The noise level in The Gospels seems to be rising – a din of both praise and criticism for Jesus. One day, as tax collectors and sinners were all gathering around Him, and as Pharisees were criticizing Him for the company He was keeping, Jesus’ voice penetrated the noise.

He told them that God was moving toward them – all of them.

And, it was God’s thrill to find them.

It is God’s thrill to find us.

Being Religious, Being Forgiven

Please read Luke 7:36-50. Link to the passage: http://www.biblegateway.com/passage/?search=Luke%207:36-50&version=NIV

Religion helps you know if you are getting things right.

So, when Simon the Pharisee invited Jesus to dinner, and an uninvited woman showed up, Simon was able to size up the situation quickly. He knew the woman. She had a reputation for living “a sinful life.” Jesus had a reputation for being a prophet. She began to express affection for Jesus in a way that was, to say the least, inappropriate. And, Jesus allowed it. He received her.

Neither Jesus nor the woman were getting things right.

But, Jesus wanted Simon to take a second look at the things that were going on in his home. He wanted Simon to see what being religious had looked like that afternoon, and He wanted him to see what being forgiven had looked like that afternoon.

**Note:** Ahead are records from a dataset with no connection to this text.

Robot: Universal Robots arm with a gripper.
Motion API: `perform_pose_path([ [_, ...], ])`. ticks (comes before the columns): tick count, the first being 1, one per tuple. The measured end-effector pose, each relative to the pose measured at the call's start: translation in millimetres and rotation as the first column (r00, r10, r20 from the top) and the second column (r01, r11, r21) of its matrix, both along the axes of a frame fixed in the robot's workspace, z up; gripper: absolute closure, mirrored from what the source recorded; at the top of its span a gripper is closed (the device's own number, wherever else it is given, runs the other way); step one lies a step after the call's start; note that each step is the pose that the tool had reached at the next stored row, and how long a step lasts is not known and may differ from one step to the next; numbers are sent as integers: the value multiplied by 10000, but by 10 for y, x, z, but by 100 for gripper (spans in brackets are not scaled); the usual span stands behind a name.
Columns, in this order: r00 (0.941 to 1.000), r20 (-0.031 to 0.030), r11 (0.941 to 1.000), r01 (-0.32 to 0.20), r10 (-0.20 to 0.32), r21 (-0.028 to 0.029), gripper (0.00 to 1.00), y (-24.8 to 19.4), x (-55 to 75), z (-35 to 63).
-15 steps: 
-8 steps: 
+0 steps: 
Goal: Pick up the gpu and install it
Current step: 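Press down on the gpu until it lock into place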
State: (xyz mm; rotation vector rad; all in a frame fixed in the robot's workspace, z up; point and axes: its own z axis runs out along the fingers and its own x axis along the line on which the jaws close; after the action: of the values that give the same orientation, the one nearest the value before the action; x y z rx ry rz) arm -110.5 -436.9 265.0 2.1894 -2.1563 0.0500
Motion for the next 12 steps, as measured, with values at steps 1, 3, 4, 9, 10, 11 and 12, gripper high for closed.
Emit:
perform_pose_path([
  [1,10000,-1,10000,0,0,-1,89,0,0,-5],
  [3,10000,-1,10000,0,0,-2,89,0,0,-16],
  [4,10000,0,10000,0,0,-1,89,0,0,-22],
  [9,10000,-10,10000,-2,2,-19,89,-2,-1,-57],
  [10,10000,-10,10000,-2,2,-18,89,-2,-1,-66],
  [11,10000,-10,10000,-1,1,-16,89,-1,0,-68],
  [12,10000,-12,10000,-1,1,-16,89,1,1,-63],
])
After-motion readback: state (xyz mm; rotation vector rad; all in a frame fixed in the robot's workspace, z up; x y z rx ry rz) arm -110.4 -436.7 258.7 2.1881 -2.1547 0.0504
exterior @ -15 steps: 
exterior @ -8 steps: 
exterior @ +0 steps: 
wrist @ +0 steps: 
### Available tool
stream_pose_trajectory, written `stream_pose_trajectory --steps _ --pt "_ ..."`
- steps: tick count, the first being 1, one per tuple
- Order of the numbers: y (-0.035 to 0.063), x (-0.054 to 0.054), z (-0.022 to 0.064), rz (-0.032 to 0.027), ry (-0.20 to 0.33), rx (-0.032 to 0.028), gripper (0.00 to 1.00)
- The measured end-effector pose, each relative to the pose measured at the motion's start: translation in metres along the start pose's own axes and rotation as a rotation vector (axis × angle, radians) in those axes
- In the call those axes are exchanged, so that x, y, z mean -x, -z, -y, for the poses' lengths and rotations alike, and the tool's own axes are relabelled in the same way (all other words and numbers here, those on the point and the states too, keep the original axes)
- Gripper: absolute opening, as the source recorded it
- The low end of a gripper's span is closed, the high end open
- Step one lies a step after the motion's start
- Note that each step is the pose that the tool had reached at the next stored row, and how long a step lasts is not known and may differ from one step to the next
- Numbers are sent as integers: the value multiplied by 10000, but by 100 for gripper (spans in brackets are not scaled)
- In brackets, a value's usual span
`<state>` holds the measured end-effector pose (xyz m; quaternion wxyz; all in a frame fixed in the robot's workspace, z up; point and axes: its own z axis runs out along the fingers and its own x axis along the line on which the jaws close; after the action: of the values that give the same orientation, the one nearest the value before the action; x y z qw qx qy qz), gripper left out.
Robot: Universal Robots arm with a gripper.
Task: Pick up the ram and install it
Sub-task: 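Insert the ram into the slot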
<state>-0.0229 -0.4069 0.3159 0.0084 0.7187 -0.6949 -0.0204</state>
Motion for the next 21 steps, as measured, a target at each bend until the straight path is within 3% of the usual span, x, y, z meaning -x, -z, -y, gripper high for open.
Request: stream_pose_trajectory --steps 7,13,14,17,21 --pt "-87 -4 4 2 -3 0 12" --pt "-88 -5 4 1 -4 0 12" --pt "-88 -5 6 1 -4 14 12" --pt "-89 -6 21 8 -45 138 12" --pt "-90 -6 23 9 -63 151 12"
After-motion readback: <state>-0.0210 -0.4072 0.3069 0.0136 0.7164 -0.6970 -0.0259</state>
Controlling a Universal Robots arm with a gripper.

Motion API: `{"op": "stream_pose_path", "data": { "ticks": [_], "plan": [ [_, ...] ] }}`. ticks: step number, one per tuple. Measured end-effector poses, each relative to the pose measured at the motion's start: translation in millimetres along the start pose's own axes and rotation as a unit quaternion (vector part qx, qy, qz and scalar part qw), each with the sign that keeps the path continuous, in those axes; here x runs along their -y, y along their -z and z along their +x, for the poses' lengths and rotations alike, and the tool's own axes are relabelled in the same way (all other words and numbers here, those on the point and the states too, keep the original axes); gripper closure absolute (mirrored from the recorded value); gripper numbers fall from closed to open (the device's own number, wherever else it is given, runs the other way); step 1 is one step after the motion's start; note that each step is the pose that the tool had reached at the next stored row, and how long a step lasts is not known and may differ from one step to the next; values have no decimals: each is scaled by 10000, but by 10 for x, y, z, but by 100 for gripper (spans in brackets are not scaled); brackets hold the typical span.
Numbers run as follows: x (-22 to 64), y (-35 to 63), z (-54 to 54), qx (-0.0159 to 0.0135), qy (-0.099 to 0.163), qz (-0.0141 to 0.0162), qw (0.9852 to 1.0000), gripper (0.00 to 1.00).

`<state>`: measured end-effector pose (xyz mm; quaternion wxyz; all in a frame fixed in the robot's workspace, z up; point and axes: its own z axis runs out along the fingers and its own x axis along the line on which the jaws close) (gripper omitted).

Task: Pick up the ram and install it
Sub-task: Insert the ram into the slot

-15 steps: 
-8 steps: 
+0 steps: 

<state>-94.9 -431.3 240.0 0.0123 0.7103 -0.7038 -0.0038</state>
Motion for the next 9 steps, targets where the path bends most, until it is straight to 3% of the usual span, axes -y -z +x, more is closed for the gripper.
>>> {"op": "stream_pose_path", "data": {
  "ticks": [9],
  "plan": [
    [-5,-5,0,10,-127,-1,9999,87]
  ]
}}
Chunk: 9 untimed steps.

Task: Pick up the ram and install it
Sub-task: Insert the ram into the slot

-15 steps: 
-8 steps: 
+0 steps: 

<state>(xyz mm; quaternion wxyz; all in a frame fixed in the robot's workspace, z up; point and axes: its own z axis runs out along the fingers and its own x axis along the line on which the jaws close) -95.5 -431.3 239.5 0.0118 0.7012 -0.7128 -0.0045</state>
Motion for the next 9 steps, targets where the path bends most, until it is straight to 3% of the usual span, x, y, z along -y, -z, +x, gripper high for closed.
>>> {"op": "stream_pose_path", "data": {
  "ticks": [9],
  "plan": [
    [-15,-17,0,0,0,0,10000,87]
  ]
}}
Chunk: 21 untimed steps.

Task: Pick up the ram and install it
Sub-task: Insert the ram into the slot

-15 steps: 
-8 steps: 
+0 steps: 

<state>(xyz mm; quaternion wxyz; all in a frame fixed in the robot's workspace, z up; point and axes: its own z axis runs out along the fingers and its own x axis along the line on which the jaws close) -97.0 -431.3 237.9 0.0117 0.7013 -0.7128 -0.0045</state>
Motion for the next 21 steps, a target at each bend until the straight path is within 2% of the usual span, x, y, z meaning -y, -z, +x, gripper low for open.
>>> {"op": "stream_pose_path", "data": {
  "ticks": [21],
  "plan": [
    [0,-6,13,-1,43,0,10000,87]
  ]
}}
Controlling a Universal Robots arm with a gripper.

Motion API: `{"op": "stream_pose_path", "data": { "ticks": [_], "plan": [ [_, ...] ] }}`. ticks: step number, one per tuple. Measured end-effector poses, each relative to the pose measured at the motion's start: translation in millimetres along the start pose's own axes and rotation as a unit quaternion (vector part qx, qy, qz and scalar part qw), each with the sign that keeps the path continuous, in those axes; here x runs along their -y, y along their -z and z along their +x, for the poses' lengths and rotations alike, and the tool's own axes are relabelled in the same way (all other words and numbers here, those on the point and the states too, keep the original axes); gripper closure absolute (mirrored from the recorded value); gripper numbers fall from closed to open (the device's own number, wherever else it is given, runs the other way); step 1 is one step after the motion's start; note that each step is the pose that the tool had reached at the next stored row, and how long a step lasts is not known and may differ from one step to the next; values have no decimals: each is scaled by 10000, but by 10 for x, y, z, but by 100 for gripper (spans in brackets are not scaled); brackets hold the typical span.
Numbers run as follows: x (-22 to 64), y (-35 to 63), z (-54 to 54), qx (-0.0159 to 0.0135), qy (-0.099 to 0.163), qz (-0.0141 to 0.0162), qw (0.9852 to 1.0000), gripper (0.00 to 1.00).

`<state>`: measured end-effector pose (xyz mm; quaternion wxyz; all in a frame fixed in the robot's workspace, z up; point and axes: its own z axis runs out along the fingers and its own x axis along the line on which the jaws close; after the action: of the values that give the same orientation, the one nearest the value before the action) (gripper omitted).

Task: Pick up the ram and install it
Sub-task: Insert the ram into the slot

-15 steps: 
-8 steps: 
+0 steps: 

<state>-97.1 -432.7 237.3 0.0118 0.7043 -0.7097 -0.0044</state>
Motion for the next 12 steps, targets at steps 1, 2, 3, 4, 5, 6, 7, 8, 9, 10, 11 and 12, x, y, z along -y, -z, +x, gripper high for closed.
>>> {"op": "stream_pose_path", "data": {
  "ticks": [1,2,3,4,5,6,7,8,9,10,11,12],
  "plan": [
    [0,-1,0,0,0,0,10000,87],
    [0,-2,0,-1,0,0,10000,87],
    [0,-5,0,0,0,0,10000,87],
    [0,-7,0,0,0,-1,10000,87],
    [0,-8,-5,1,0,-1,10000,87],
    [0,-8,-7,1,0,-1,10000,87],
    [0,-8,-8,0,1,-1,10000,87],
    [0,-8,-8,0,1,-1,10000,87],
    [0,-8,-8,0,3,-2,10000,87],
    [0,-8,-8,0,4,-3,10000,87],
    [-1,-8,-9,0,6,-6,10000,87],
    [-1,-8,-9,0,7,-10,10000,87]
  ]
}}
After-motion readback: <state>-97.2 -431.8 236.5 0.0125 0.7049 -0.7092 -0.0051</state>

Jesus wanted Simon to see what love looked like.

He also assured the woman that she was forgiven.

Could He do that?

            The other guests began to say among themselves, “Who is this who even forgives sins?”

What an important question!

When Religion and God Didn’t Mix

ca. 760 BC

The people of Israel could be religious, but it turned out that their religion didn’t have much to do with God.

The prophet, Amos, told the people what God was seeing in Israel; a religion of personal preferences and empty ritual, lacking love and justice. Amos warned them that they were headed away from God, toward ruin.